◆ Task to complete
Below are entries. Reproduce exactly the lines between the line holding "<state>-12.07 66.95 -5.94" and the line holding "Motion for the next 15", inclusive, and only those.

◆ Records for this task
◆ ◆ ◆ ◆ ◆
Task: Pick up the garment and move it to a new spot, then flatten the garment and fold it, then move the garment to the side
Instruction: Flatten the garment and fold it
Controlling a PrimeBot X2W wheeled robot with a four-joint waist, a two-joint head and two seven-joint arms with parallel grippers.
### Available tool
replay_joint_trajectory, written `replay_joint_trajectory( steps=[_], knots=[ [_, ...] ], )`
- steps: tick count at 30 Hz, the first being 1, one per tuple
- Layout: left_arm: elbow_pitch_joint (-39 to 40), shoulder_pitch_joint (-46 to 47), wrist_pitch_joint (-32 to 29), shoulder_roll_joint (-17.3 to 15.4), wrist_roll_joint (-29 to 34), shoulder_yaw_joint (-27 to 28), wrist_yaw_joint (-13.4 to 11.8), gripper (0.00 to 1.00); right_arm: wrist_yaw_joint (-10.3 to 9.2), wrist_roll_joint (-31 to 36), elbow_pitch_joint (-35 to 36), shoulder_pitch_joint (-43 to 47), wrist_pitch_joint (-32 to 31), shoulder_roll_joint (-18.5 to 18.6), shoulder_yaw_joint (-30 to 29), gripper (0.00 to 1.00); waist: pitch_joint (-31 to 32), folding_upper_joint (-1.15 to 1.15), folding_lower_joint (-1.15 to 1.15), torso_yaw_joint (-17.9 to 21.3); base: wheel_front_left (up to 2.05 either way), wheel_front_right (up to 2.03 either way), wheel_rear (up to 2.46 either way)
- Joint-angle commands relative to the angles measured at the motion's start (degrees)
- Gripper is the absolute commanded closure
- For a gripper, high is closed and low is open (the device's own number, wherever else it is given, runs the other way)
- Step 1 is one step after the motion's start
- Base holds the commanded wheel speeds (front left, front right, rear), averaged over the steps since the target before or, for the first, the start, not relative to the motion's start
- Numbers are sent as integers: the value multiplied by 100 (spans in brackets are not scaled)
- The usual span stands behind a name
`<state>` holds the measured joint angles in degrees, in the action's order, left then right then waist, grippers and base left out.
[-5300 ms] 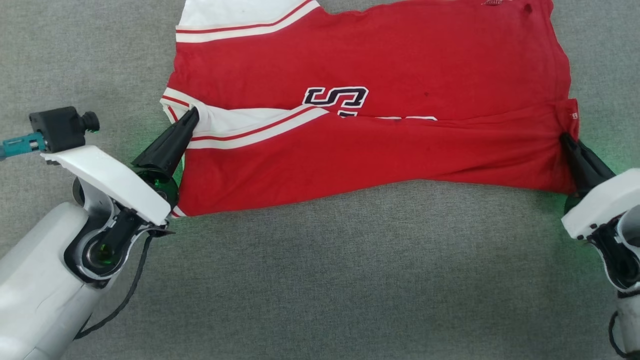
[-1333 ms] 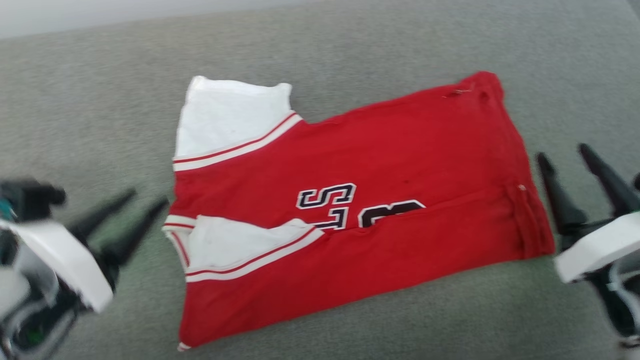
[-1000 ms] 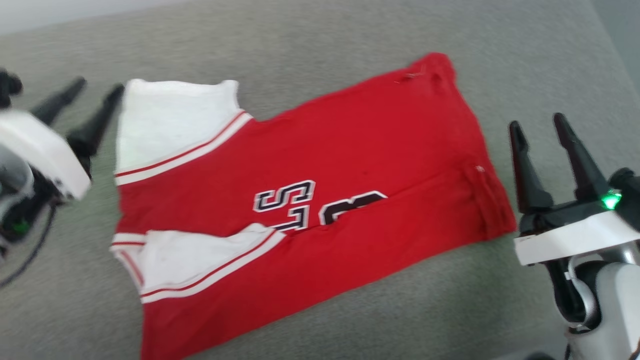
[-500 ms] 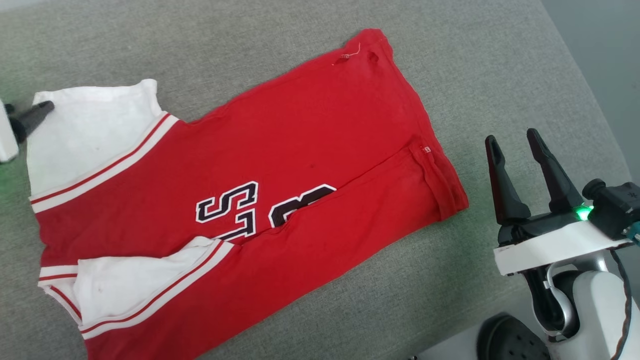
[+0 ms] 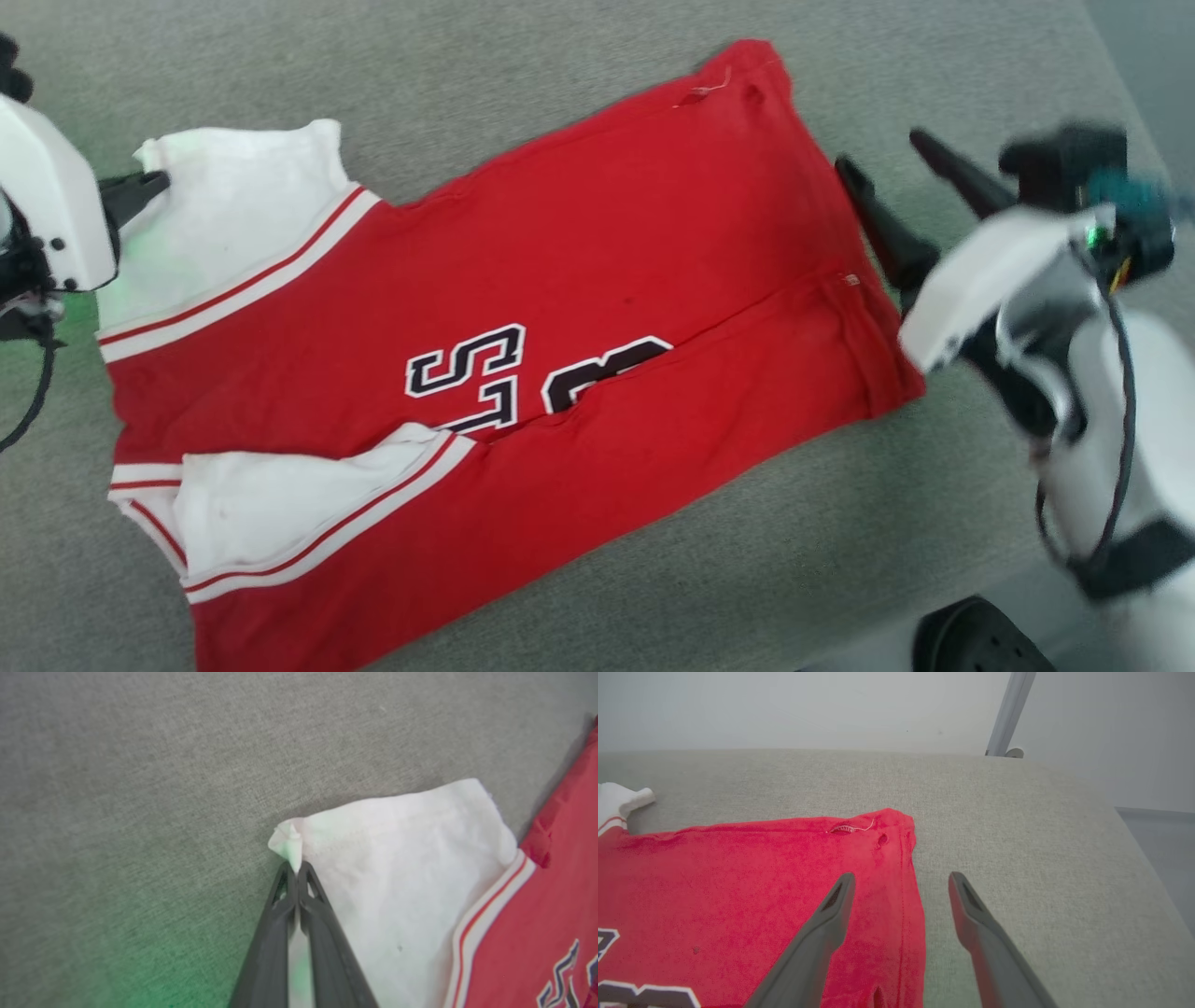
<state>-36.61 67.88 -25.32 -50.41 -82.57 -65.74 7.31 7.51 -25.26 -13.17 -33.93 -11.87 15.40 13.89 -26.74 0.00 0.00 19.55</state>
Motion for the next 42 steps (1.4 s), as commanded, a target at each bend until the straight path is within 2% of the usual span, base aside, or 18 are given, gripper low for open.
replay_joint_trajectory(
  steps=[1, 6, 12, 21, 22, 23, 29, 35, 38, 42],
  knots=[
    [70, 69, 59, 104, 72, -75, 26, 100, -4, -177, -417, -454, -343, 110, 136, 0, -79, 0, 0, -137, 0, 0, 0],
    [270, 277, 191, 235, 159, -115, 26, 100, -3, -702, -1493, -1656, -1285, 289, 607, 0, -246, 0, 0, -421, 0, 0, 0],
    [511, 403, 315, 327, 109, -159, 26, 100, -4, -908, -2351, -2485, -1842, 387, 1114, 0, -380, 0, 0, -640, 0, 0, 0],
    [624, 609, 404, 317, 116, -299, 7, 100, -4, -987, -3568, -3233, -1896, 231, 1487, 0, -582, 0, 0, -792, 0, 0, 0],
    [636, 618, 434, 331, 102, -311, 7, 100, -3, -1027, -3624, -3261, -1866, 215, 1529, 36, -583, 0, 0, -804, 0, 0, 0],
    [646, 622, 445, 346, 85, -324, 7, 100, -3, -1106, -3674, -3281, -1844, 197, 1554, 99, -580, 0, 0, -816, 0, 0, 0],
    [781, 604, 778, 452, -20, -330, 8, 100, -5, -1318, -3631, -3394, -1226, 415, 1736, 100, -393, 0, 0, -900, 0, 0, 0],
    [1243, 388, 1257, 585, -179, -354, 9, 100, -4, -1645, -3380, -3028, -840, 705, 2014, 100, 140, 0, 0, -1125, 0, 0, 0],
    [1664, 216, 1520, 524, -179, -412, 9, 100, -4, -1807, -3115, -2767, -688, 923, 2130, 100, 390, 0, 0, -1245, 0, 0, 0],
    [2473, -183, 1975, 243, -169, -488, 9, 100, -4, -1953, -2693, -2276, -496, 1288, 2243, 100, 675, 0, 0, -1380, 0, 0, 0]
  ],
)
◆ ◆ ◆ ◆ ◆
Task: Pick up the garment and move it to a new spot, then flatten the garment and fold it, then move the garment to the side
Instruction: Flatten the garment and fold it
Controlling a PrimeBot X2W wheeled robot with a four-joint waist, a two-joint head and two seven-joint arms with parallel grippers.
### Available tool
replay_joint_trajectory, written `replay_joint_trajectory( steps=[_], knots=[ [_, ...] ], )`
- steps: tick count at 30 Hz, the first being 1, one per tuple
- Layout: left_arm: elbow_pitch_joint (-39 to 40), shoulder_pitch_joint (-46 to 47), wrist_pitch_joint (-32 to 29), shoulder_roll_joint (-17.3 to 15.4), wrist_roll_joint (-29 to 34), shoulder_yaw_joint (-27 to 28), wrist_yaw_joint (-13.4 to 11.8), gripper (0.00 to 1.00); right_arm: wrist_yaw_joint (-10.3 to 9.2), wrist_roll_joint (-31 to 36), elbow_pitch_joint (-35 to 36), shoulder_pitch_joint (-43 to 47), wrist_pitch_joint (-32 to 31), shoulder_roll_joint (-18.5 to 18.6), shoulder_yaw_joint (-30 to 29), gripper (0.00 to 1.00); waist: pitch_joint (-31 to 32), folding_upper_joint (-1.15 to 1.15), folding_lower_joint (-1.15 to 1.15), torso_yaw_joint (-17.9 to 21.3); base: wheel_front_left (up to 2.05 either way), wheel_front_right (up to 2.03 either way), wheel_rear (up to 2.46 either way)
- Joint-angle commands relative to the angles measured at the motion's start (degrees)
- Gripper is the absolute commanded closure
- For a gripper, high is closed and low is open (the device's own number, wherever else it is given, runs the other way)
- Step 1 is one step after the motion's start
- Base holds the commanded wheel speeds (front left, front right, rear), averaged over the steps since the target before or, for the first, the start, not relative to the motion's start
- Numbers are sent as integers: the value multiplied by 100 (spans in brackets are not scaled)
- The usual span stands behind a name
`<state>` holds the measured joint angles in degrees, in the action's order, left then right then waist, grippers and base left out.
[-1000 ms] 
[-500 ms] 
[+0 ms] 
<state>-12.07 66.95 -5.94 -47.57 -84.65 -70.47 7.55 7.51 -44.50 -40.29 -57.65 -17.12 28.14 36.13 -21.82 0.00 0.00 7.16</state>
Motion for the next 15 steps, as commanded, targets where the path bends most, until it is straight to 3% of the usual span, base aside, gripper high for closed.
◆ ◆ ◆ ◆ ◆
◆ Completed task
<state>-12.07 66.95 -5.94 -47.57 -84.65 -70.47 7.55 7.51 -44.50 -40.29 -57.65 -17.12 28.14 36.13 -21.82 0.00 0.00 7.16</state>
Motion for the next 15 steps, as commanded, targets where the path bends most, until it is straight to 3% of the usual span, base aside, gripper high for closed.

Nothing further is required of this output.